Some African nations, including South Africa, want to
sell their stockpiles of ivory. (Reuters)
Behind the worldwide outcry about rhino poaching is another – and in many ways far more shocking – statistic. Every day, on average, three rhinos are butchered for their horns. But in that same day 96 elephants fall to poacher guns.
In Zimbabwe last month, the crack of a rifle was replaced with a more deadly approach. Cyanide was used to poison a water hole in Hwange National Park.
So far more than 100 elephant carcasses have been found by park officials with their tusks cut out. A Hwange conservationist, who has received death threats so his name is being withheld, claimed there is a link between local poachers, government officials and Chinese nationals.
There are estimated to be fewer than 460 000 elephants in the world and their numbers are declining fast. The sheer scale of their destruction in Africa has been ringing alarm bells among conservation organisations and, following President Barack Obama's visit to Africa, the United States government as well.
This has led to the creation of a presidential task force to curb poaching and, on October 8, the US Fish and Wildlife Service will crush and destroy its stockpile of about 5.4 tonnes of ivory seized in violation of wildlife laws. Obama has also called on all members of the Convention on International Trade in Endangered Species (Cites) to do the same.
The US government is making this call, according to Cites, "to draw attention to the increased level of poaching and illegal trade threatening wild populations and strengthen efforts to crack down on these criminal activities".
Illegal wildlife trade generates between $10-billion and $20-billion a year, according to Bryan Walsh, a senior editor at Time, and the proceeds often fund and arm rebel and militia groups willing to slaughter imperilled species and kill people to obtain elephant ivory, rhinoceros horn and other wildlife parts.
This trade is the fifth most lucrative illegal activity after the sale of drugs, human trafficking, oil theft and counterfeiting, according to Walsh.
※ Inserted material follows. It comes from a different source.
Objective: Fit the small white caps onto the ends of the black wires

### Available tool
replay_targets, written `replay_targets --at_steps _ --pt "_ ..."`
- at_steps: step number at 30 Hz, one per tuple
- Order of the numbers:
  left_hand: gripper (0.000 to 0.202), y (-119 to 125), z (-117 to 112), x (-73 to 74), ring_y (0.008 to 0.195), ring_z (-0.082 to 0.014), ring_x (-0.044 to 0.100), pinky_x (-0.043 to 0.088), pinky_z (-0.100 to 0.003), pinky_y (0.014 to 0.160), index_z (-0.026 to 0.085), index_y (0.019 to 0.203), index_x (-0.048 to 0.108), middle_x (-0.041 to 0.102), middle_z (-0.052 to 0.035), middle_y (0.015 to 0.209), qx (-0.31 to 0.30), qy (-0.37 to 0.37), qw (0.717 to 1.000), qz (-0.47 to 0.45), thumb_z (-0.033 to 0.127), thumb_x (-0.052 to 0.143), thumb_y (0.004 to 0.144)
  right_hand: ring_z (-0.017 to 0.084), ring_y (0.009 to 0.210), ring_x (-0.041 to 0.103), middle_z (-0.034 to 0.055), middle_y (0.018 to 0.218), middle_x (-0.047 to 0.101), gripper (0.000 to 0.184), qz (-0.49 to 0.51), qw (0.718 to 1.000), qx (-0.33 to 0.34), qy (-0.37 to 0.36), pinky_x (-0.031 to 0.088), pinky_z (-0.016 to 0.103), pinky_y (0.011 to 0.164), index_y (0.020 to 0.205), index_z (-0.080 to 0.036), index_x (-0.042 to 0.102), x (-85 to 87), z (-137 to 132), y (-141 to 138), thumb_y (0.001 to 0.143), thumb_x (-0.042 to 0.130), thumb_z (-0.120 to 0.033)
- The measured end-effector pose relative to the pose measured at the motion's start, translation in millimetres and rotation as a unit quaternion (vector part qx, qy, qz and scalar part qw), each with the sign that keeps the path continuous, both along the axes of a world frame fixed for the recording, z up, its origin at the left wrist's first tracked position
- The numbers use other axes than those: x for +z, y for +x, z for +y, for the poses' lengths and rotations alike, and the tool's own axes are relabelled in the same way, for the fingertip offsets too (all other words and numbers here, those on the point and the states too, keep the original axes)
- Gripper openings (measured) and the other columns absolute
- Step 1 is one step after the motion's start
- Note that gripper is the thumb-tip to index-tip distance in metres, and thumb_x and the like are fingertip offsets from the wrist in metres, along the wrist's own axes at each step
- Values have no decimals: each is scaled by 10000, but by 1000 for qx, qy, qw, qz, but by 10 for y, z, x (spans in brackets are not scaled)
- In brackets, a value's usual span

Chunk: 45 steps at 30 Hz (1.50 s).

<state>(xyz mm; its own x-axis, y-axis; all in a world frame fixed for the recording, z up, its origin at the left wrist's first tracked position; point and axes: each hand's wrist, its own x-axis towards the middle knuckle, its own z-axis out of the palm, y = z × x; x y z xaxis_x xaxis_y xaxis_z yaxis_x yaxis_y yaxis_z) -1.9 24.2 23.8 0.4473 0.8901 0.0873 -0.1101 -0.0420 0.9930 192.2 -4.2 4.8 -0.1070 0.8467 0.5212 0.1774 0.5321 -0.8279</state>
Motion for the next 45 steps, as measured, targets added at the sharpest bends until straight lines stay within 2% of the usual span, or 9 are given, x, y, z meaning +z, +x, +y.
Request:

Because penalties for poaching tend to be far lighter than for trading drugs or people, it has become an attractive business for criminal syndicates and terrorist groups alike.
Al-Shabab, which carried out the attack on the Westgate Mall in Nairobi, is one of them. The International Fund for Animal Welfare claims up to 40% of its funds come from illegal ivory sales.
"It's destabilising to nations, it's a threat to security forces and it's a serious loss for local economies that depend on wildlife. This is blood money at its bloodiest," Peter Seligmann, the chief executive officer of Conservation International, said.
The US is the second-largest ivory market in the world after China, and trade within the country remains legal "under a confusing set of regulations which foster black market sales", according to the US Wildlife Conservation Society.
The Wildlife Conservation Society called on the US government to go further by instituting a moratorium on domestic ivory sales and to urge other countries to do the same.
The call on other Cites signatories to destroy their ivory poses a dilemma for a number of African nations with ostensibly valuable stockpiles and limited revenues for conservation. These countries, including South Africa, are likely to campaign for a one-off sale of their ivory at the next Cites meeting in 2016 and will be reluctant to see a potential revenue source go up in smoke.
In July this year South Africa's environment minister, Edna Molewa, said South Africa would seek permission for a one-off sale of its stockpile of rhino horn – estimated to be worth around $1-billion – at the next major meeting of Cites in 2016.
In a statement earlier this year she said: "The Cabinet [has] approved the development and submission of a proposal to the 17th conference of parties to Cites, scheduled to take place in 2016 in South Africa, to introduce regulated international trade in rhino horn."
Her position will undoubtedly be the same for the country's large ivory stockpile. Such sales in 1999 and 2008 proved disastrous, leading to a rapid increase in poaching after the stockpiles were consumed by Chinese carvers and investors hoarding ivory as a hedge against elephant extinction.
Whether the US will back its call on Cites members to destroy stockpiles with a more muscular approach and also begin shutting down US domestic trade remains to be seen.